*TASK OBJECTIVE*
Lines with the word "what" in them are the ones to copy from the records.

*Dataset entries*
◇ ◇ ◇ ◇

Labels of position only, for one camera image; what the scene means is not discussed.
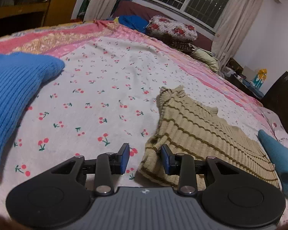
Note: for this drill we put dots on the yellow teal carton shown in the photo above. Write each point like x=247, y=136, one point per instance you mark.
x=260, y=78

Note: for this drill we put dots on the pale green pillow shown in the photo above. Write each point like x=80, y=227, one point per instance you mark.
x=206, y=58

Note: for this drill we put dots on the maroon sofa back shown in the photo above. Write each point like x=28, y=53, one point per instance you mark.
x=130, y=8

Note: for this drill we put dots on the beige striped knit sweater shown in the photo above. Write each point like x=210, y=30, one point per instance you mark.
x=189, y=127

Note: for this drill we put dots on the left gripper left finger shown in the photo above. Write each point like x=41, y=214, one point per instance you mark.
x=109, y=164

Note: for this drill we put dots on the dark wooden headboard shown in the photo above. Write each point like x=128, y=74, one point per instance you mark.
x=276, y=99

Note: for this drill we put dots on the teal folded fleece garment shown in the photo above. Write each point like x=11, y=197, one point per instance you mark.
x=278, y=155

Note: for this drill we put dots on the blue cloth pile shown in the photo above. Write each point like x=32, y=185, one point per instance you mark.
x=133, y=22

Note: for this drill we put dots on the pink floral bed sheet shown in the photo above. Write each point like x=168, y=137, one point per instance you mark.
x=106, y=96

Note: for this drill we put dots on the wooden TV cabinet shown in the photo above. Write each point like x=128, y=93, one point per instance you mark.
x=19, y=15

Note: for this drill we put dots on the bright blue folded knit garment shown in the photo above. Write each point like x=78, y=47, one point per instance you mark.
x=21, y=75

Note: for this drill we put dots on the red floral folded quilt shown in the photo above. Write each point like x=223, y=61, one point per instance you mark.
x=164, y=29

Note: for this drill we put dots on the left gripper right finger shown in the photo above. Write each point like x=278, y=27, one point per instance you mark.
x=183, y=166

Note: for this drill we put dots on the right beige curtain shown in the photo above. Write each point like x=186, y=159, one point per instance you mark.
x=234, y=23

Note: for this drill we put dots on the cluttered nightstand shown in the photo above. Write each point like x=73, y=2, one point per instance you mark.
x=233, y=73

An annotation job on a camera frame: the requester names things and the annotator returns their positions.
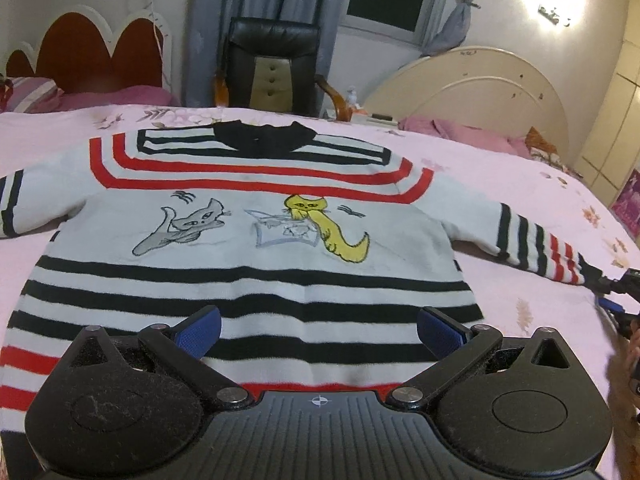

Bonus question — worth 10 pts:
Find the blue grey middle curtain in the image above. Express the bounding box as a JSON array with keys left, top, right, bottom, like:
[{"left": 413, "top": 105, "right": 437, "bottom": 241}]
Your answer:
[{"left": 182, "top": 0, "right": 344, "bottom": 107}]

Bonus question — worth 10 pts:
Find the striped pink pillow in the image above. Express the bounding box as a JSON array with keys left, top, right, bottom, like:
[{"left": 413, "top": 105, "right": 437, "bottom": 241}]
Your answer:
[{"left": 4, "top": 77, "right": 63, "bottom": 114}]

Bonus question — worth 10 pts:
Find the wall lamp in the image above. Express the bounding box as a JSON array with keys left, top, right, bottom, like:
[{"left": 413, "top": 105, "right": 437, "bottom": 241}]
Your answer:
[{"left": 537, "top": 6, "right": 572, "bottom": 27}]

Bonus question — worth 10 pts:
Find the black leather armchair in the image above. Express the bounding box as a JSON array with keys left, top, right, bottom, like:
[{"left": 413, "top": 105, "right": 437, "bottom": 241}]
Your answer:
[{"left": 213, "top": 18, "right": 352, "bottom": 122}]

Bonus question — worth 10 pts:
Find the striped cat sweater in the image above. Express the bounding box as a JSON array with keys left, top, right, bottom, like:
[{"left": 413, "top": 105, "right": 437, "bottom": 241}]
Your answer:
[{"left": 0, "top": 120, "right": 597, "bottom": 434}]

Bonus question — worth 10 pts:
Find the blue grey curtain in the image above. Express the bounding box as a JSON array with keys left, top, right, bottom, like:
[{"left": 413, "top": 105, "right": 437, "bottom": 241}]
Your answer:
[
  {"left": 421, "top": 0, "right": 480, "bottom": 56},
  {"left": 182, "top": 0, "right": 344, "bottom": 107}
]

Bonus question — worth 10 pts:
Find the red heart headboard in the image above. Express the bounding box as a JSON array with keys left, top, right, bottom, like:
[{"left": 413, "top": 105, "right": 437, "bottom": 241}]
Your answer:
[{"left": 1, "top": 4, "right": 172, "bottom": 93}]

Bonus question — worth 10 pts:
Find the blue grey right curtain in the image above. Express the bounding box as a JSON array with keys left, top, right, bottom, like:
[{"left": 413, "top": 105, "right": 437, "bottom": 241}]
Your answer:
[{"left": 421, "top": 0, "right": 480, "bottom": 56}]

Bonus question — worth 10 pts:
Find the white nightstand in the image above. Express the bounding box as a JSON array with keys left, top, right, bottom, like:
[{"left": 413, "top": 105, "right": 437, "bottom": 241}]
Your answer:
[{"left": 350, "top": 110, "right": 398, "bottom": 129}]

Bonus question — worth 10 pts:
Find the cream arched headboard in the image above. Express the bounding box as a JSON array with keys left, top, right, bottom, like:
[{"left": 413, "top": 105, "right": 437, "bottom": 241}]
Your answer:
[{"left": 362, "top": 47, "right": 570, "bottom": 159}]

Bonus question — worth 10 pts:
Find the pink blanket right bed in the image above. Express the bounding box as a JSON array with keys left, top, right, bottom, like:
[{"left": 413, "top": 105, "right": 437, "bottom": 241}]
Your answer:
[{"left": 398, "top": 115, "right": 532, "bottom": 159}]

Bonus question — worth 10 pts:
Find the pink floral bedsheet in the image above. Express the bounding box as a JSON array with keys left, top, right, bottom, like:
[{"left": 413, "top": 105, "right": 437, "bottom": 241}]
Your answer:
[{"left": 1, "top": 105, "right": 639, "bottom": 479}]

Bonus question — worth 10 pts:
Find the magenta bed cover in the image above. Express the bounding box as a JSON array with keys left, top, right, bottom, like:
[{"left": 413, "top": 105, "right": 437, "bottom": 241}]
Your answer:
[{"left": 55, "top": 86, "right": 178, "bottom": 112}]

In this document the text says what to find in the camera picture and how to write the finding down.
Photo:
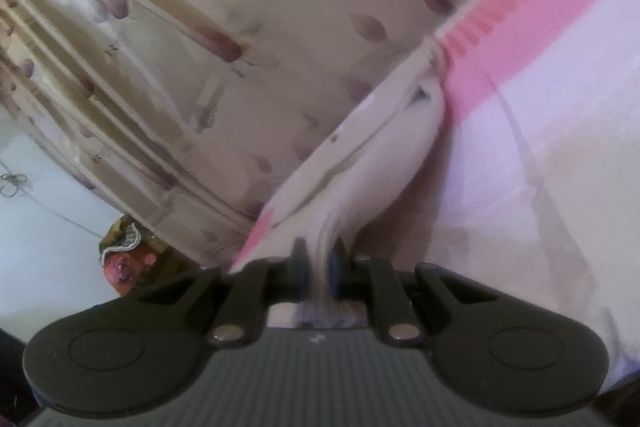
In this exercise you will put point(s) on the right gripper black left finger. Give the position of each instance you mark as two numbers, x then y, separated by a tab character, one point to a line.
136	352

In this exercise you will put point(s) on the colourful bag on floor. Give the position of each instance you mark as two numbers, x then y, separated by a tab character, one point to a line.
132	256

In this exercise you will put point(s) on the beige leaf print curtain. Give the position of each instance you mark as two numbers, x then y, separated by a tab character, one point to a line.
188	114

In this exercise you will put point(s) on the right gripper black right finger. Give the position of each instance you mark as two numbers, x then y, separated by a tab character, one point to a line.
495	350

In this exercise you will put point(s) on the beige knit sweater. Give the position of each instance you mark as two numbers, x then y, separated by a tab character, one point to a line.
352	177

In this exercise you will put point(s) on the pink checked bed sheet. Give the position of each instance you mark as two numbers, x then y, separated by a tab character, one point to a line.
532	185

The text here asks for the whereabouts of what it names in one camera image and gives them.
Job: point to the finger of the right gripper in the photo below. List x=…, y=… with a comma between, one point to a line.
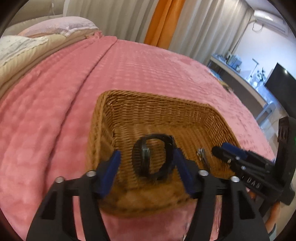
x=224, y=155
x=234, y=150

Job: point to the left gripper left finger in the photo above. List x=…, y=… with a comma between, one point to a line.
x=54, y=219

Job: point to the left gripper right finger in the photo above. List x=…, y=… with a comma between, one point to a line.
x=240, y=219

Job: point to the silver hair clip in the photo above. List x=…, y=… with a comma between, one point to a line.
x=201, y=153

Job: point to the black wristwatch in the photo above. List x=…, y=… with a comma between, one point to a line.
x=152, y=156

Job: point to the person's right hand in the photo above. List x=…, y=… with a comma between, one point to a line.
x=271, y=217

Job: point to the white desk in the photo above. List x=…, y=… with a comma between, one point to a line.
x=258, y=104

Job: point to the white desk lamp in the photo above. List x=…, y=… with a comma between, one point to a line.
x=253, y=70

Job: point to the black television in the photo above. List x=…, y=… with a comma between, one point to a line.
x=282, y=85

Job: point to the pink bed blanket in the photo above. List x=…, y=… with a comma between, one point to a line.
x=45, y=118

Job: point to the grey curtains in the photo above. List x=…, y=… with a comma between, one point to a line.
x=204, y=27

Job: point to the white air conditioner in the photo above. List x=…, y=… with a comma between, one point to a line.
x=272, y=21

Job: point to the orange curtain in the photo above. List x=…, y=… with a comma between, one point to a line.
x=163, y=23

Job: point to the beige quilt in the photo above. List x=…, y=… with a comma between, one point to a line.
x=13, y=71

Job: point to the white floral pillow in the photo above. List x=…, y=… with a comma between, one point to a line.
x=12, y=46

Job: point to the lilac pillow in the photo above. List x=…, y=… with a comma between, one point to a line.
x=63, y=26

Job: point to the beige padded headboard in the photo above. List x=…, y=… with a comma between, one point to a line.
x=33, y=12

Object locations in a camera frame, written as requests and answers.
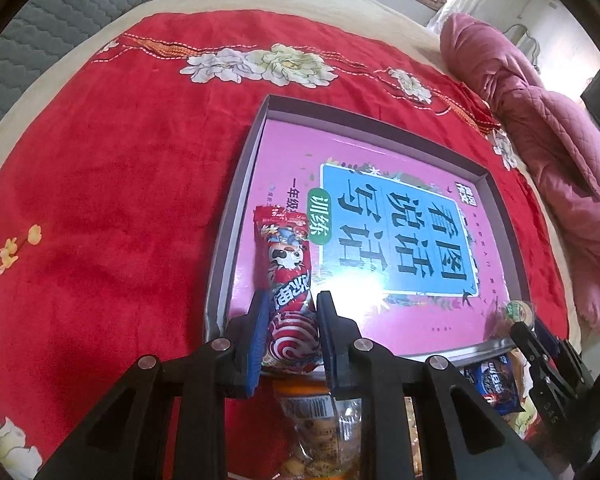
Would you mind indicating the grey quilted headboard cover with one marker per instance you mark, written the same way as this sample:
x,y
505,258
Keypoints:
x,y
42,32

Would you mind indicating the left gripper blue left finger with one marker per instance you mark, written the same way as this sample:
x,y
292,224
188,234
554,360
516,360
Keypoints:
x,y
251,335

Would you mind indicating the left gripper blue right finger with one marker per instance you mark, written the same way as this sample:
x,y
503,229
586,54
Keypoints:
x,y
337,334

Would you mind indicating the red panda candy pack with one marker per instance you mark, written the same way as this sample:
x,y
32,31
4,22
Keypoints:
x,y
293,344

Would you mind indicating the yellow rice cracker bag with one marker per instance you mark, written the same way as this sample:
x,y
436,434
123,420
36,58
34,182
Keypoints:
x,y
454,428

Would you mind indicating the round green-label pastry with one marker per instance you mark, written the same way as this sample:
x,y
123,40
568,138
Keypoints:
x,y
518,311

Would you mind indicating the pink book in tray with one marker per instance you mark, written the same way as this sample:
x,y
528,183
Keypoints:
x,y
405,248

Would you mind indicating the red floral blanket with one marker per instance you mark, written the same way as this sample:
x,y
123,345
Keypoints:
x,y
111,199

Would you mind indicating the blue Oreo cookie pack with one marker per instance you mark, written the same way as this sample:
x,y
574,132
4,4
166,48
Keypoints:
x,y
495,381

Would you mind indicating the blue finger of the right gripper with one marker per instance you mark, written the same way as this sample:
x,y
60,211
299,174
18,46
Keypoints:
x,y
544,335
525,332

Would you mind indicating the grey box lid tray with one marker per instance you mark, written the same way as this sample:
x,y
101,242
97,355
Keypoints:
x,y
234,272

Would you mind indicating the orange-edged clear biscuit bag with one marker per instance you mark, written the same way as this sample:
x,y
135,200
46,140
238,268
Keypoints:
x,y
327,431

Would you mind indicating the pink quilted duvet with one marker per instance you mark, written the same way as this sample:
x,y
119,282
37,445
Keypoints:
x,y
552,135

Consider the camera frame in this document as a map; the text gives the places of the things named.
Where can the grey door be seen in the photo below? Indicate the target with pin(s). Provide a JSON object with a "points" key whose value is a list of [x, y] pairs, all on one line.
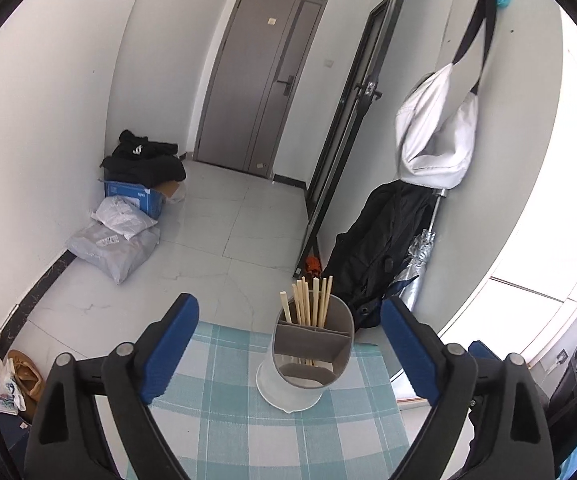
{"points": [[252, 85]]}

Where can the white socks bundle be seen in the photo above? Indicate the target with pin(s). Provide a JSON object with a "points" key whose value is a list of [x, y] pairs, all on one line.
{"points": [[12, 401]]}

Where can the wooden chopstick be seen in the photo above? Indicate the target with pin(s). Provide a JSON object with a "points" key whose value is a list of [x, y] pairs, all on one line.
{"points": [[321, 313], [305, 313], [311, 289], [315, 301], [329, 282], [285, 307], [300, 303], [297, 302]]}

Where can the blue cardboard box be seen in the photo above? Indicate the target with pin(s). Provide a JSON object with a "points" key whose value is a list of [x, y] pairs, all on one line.
{"points": [[152, 201]]}

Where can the brown slipper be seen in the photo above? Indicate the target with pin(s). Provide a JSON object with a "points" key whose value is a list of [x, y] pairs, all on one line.
{"points": [[27, 375]]}

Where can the white utensil holder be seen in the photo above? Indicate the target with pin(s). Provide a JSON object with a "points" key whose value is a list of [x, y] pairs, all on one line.
{"points": [[303, 361]]}

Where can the grey plastic parcel bag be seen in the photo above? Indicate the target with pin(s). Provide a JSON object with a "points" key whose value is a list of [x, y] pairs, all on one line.
{"points": [[111, 252]]}

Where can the silver folded umbrella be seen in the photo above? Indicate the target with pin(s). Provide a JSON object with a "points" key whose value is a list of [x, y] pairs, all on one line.
{"points": [[408, 283]]}

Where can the white tote bag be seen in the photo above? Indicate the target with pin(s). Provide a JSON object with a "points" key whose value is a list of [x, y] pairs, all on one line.
{"points": [[436, 151]]}

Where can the black clothes pile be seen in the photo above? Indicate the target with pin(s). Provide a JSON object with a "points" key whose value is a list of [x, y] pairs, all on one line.
{"points": [[139, 160]]}

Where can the orange object on floor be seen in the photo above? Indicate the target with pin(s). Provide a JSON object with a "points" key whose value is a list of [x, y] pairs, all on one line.
{"points": [[312, 268]]}

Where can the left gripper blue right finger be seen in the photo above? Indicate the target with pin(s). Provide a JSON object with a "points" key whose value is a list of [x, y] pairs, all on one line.
{"points": [[417, 347]]}

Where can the black jacket hanging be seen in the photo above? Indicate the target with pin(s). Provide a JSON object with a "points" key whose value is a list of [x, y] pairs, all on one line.
{"points": [[367, 257]]}

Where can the black framed glass door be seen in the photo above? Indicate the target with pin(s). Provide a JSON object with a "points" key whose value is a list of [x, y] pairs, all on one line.
{"points": [[359, 93]]}

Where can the teal plaid tablecloth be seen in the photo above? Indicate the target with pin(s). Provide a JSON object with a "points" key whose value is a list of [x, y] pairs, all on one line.
{"points": [[219, 426]]}

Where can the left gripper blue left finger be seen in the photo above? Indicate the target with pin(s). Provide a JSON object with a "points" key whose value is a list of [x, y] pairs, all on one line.
{"points": [[160, 348]]}

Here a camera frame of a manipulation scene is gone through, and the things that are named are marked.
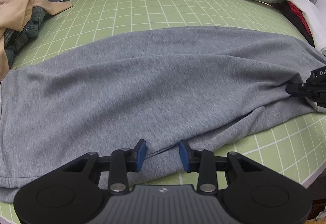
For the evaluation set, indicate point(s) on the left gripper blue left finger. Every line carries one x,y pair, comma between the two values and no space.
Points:
138,155

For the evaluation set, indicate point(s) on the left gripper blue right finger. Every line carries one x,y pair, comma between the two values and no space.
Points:
187,156

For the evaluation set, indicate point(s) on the grey sweatpants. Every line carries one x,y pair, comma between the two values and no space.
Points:
208,85

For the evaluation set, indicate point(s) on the white folded garment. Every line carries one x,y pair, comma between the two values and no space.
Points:
315,21

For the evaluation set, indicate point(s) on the red knit garment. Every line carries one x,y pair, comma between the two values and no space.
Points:
296,11

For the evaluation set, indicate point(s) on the black garment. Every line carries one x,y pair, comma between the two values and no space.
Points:
285,10

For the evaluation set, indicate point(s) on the dark denim garment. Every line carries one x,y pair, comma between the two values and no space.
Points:
15,40

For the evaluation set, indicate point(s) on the beige garment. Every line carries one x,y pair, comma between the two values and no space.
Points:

◇ ◇ ◇ ◇

*REPLY*
Labels of position only, for one camera image; what the scene means is not discussed.
In this document the text says what to find in the camera picture and how to write the finding down.
The text here asks for the whereabouts of what it names in one camera image and gives them.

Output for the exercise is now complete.